Exercise data:

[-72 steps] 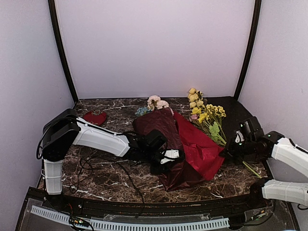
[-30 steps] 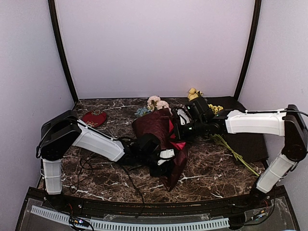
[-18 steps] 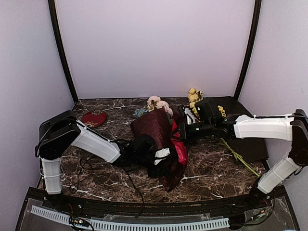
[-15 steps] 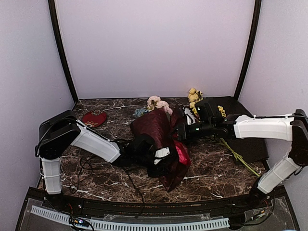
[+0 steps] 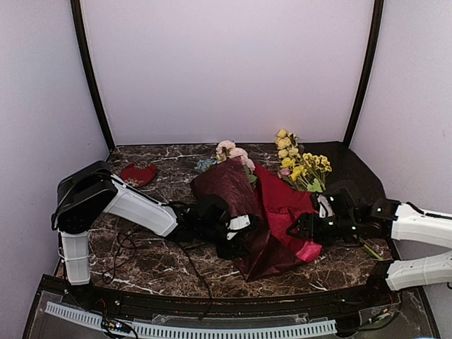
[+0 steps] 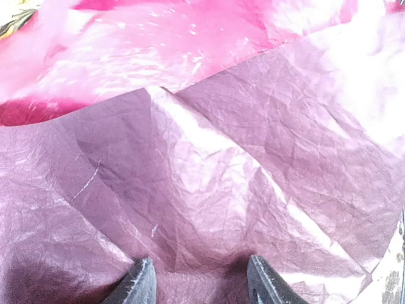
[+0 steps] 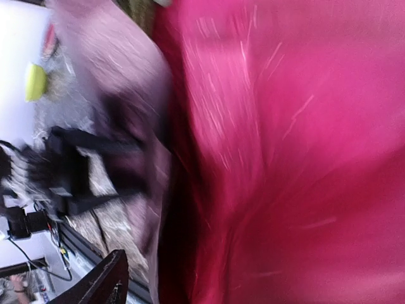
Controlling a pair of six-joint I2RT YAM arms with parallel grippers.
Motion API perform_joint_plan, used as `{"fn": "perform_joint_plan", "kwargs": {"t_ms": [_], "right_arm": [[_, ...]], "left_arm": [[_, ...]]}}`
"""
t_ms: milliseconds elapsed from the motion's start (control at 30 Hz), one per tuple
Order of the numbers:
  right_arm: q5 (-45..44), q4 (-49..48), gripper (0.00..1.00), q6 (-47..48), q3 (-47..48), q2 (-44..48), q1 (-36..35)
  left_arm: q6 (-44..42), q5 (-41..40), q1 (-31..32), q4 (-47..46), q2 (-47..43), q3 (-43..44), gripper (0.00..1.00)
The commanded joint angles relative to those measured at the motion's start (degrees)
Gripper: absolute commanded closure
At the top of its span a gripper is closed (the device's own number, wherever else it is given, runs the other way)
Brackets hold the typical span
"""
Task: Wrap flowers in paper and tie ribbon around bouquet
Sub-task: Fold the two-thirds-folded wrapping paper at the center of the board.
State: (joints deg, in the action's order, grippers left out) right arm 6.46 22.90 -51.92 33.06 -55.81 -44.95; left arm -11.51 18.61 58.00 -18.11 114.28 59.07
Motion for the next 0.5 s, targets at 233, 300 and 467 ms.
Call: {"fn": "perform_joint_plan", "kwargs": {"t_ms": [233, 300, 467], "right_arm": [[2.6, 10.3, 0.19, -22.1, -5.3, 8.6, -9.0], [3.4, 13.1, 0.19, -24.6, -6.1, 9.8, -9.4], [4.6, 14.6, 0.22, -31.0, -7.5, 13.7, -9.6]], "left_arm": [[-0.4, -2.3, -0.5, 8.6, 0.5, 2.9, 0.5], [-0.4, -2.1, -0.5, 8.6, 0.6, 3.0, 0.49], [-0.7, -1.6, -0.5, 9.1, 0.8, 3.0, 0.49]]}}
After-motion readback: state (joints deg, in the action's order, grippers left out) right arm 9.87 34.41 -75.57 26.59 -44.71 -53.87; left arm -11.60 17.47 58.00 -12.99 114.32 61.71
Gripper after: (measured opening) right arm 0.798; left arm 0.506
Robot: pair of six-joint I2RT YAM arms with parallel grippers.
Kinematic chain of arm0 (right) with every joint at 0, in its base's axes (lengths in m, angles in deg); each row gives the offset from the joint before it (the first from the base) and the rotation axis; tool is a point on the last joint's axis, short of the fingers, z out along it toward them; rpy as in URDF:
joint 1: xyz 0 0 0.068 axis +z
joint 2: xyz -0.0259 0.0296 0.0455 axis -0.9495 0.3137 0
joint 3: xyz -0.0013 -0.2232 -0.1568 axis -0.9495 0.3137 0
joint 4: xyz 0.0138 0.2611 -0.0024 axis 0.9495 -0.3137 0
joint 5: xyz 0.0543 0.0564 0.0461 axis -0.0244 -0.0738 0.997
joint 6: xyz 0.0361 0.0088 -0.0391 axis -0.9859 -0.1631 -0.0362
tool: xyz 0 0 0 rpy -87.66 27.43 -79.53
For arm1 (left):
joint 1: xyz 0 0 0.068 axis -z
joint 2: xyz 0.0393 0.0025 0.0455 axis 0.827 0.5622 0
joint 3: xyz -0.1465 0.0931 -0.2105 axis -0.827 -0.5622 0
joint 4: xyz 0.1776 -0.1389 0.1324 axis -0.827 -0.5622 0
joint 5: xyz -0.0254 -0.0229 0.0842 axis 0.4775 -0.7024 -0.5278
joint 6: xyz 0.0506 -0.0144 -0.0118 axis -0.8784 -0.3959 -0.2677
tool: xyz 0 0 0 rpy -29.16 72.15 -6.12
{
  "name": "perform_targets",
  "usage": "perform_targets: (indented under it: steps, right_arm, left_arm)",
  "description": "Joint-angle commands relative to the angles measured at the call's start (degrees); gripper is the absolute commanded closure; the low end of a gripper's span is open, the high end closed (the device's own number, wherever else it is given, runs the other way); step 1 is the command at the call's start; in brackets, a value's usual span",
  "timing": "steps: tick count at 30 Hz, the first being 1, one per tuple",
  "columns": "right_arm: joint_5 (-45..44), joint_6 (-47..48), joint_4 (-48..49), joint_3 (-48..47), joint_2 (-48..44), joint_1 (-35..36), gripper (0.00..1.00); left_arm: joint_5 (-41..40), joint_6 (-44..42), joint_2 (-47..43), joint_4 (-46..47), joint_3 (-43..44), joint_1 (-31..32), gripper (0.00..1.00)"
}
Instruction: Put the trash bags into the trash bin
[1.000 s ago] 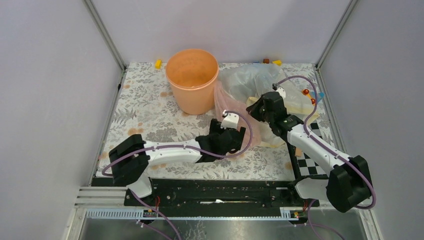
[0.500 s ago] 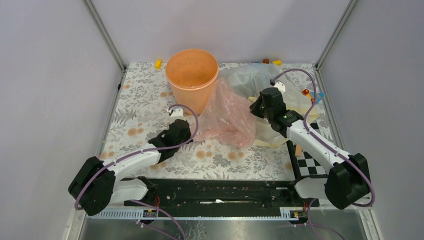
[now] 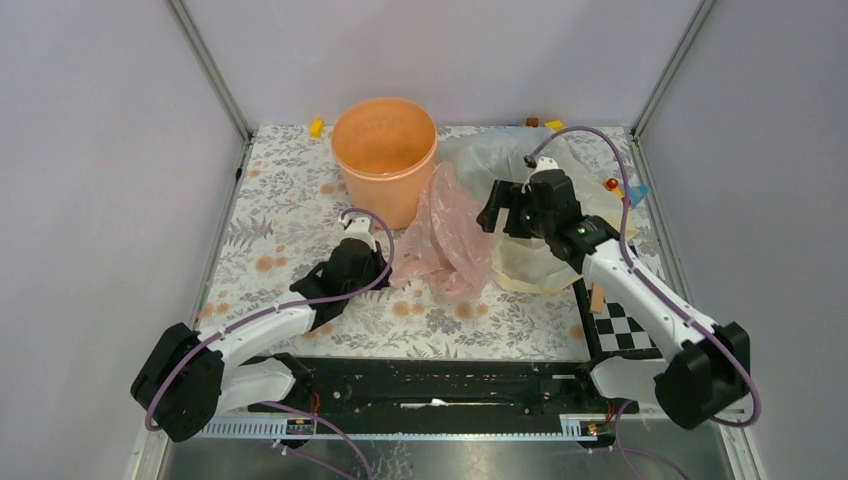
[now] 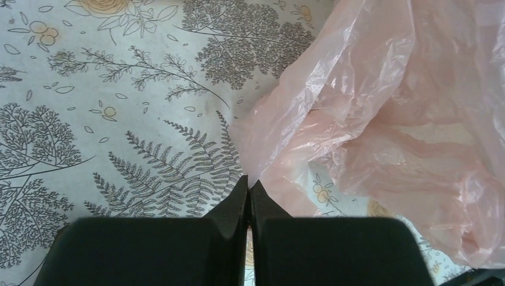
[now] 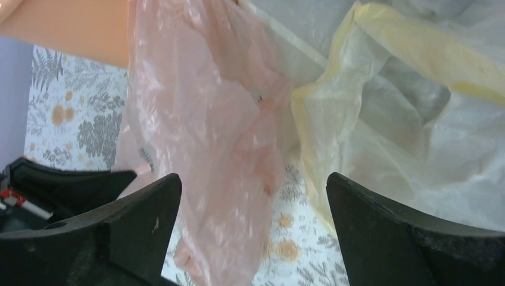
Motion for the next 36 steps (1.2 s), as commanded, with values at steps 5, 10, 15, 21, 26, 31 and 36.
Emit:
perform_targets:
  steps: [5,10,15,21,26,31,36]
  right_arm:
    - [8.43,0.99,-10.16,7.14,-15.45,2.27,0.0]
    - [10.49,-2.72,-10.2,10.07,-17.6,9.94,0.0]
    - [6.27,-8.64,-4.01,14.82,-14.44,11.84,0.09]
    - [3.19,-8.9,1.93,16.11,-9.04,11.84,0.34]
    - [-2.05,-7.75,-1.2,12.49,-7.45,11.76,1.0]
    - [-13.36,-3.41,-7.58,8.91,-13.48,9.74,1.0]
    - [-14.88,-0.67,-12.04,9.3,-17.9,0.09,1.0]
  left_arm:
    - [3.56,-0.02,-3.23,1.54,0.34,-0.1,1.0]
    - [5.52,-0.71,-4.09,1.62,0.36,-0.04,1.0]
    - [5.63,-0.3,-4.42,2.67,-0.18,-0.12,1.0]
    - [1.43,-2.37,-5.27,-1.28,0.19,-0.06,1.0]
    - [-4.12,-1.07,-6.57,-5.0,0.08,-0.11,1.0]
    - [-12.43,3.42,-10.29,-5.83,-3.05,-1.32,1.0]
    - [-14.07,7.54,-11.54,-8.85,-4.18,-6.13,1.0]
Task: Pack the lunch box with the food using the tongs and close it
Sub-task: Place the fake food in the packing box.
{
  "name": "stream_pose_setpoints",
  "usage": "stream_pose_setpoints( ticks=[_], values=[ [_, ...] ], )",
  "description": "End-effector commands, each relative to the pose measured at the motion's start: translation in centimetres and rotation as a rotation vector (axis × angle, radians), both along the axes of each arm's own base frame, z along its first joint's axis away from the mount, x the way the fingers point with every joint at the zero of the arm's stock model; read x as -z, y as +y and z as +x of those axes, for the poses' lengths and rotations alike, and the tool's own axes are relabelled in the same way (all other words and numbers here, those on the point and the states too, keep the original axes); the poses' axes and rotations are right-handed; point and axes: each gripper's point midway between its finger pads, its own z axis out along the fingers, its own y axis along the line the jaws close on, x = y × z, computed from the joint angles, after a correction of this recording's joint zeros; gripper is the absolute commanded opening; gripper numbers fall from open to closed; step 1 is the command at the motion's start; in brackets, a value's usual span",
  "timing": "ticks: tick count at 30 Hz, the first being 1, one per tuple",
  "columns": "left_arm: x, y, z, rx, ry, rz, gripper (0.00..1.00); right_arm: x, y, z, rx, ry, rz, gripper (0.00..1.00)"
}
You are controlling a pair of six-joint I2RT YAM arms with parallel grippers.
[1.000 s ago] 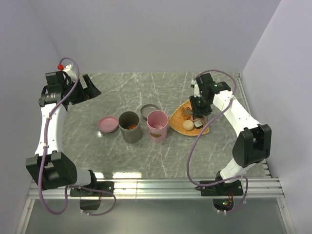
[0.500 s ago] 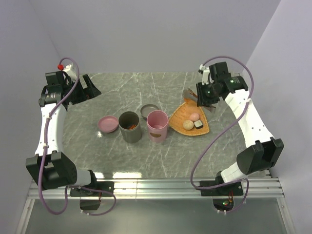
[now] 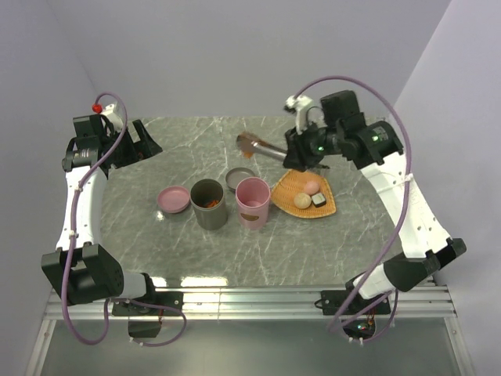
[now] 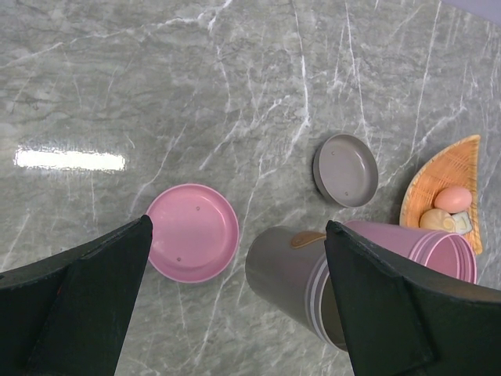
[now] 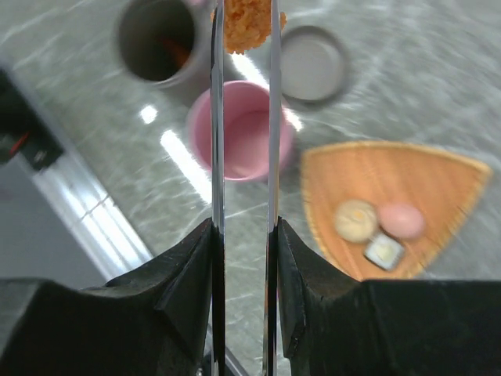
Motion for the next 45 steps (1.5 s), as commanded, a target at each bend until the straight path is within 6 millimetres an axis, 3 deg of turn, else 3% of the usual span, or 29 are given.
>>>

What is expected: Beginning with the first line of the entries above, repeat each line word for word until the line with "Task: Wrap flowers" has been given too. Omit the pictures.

Completed task:
[-72 steps] 
[-30 steps] 
[-18 steps] 
[-15 steps] 
[+0 steps] 
[+0 steps] 
[+0 steps] 
Controlling a pair of six-joint I2RT YAM arms with parallel grippers.
Motion API perform_joint_plan, used as `{"fn": "perform_joint_plan", "kwargs": {"t_ms": [_], "right_arm": [[_, ...]], "left_arm": [[_, ...]]}}`
"""
t_ms: milliseconds elapsed from the motion's start (control at 30 Hz), one per tuple
Order of the numbers:
  right_arm: q5 (-45..44), q4 (-49..48), gripper (0.00..1.00), q6 (-47..48), q3 (-47..48), q2 (-44..48), q1 (-36..35)
  left_arm: q6 (-44..42), q5 (-41..40), q1 (-31..32), q4 (-47..46), q2 (-47..43), q3 (-43..44), gripper (0.00..1.00)
The commanded joint angles relative to those measured at the motion's start (degrees)
Gripper: absolute commanded closure
At the top of its span a gripper is closed (the device's own number, wherever else it is given, runs the other way)
Brackets hold the typical span
"""
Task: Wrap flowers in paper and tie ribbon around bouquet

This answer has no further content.